INFORMATION GIVEN:

━━━━━━━━━━━━━━━━

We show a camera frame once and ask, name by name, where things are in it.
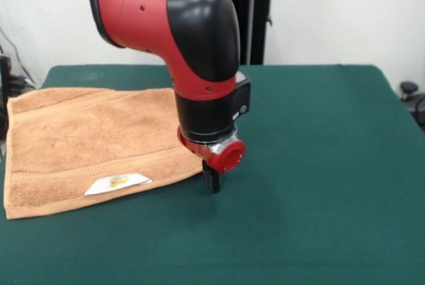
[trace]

━━━━━━━━━━━━━━━━

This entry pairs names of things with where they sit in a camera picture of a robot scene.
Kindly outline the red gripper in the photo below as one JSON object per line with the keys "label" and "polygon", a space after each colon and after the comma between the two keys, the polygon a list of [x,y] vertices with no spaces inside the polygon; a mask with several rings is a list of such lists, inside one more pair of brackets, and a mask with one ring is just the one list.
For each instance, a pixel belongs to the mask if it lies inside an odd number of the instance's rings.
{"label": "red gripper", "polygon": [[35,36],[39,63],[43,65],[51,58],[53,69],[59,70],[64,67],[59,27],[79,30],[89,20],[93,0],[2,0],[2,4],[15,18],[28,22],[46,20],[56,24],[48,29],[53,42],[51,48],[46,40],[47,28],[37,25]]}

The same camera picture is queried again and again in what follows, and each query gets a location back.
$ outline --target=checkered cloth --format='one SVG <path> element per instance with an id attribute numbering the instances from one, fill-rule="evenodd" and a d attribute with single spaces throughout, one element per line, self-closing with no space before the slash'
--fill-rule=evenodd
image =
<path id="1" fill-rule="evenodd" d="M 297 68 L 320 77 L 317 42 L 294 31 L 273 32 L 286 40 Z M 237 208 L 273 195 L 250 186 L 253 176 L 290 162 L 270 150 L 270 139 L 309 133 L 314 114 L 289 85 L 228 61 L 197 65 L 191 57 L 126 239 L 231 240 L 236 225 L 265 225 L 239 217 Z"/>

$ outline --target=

━━━━━━━━━━━━━━━━

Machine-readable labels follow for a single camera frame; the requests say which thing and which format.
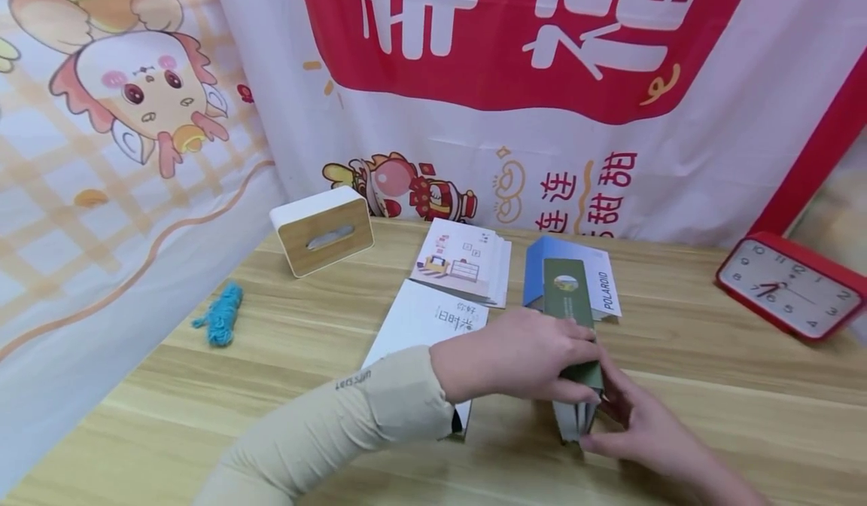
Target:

━━━━━━━━━━━━━━━━

EXERCISE REQUIREMENTS: Copy out each line of the material that holds the word "where".

OUTPUT BELOW:
We show a camera frame once and ask, name by name, where things are in it.
This entry pairs names of things with where they sit in a camera picture of a robot scene.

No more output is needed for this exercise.